Purpose: Guidelines for predicting accommodative amplitude by age are often based on subjective push-up test data that overestimate the accommodative response. Studies in which objective measurements were used have defined expected amplitudes for adults, but expected amplitudes for children remain unknown. In this study, objective methods were used to measure accommodative amplitude in a wide age range of individuals, to define the relationship of amplitude and age from age 3.
Methods: Accommodative responses were measured in 140 subjects aged 3 to 40 years. Measurements were taken with the Grand Seiko autorefractor (RyuSyo Industrial Co., Ltd., Kagawa, Japan) as the subjects viewed a high-contrast target at 33 cm through minus lenses of increasing power until the responses showed no further increase in accommodation.
Results: The maximum accommodative amplitude of each subject was plotted by age, and a curvilinear function fit to the data: y = 7.33 - 0.0035(age - 3)(2) (P < 0.001).
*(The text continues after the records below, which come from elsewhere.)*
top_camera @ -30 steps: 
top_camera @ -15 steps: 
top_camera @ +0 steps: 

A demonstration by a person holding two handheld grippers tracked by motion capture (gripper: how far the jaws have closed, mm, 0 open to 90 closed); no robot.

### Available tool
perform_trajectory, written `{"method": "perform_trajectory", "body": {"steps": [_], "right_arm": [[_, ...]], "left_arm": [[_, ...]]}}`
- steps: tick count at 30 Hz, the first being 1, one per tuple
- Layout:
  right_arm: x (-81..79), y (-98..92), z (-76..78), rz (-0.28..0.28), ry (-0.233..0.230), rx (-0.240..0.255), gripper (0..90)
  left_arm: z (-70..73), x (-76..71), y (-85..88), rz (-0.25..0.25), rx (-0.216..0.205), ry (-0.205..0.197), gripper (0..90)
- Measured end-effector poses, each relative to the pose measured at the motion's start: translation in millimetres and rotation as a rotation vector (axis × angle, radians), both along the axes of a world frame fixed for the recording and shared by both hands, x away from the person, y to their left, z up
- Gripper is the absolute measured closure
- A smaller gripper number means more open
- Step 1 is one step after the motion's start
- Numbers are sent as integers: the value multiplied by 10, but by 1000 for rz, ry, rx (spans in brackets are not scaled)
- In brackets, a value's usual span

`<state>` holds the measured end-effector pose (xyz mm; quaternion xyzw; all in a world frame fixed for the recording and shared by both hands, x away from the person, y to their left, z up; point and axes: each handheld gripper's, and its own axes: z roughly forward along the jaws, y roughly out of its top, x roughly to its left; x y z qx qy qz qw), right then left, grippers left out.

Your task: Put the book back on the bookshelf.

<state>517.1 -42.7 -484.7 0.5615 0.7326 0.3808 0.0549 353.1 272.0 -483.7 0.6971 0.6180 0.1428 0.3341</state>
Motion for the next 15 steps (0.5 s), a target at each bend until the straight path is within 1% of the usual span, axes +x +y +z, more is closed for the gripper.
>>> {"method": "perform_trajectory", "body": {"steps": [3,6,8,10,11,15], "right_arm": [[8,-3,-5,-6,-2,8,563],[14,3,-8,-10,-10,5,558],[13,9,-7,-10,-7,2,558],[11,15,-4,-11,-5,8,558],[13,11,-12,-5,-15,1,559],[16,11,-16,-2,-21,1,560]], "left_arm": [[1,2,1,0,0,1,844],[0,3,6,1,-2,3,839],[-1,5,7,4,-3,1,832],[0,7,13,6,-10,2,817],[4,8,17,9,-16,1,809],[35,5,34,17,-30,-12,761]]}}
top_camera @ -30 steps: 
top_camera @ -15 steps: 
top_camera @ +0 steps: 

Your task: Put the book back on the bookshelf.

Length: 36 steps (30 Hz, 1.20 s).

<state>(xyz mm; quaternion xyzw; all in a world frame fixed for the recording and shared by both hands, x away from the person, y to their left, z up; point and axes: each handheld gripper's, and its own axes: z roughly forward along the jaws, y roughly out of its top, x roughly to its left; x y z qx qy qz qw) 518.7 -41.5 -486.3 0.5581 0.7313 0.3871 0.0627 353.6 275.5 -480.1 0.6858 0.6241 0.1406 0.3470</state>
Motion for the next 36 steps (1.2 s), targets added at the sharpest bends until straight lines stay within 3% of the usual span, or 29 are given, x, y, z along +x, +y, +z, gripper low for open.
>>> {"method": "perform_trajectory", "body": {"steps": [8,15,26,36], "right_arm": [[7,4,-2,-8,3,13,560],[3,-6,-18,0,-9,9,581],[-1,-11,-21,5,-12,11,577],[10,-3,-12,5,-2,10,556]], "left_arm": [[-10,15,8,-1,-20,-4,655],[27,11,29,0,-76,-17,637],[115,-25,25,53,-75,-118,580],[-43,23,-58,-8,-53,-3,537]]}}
Tangent analysis of the fit indicated that the accommodative amplitude remained relatively stable until age 20. Data from this study were then pooled with objective amplitudes from previous studies of adults up to age 70. A sigmoidal function was fit to the data: y = 7.083/(1 + e([0.2031(age-36.2)-0.6109])) (P < 0.001). The sigmoidal function indicated relatively stable amplitudes below age 20 years, a rapid linear decline between 20 and 50 years, and a taper to 0 beyond 50 years.
Conclusions: These data indicate that accommodative amplitude decreases in a curvilinear manner from 3 to 40 years. When combined with data from previous studies, a sigmoidal function describes the overall trend throughout life with the biggest decrease occurring between 20 and 50 years.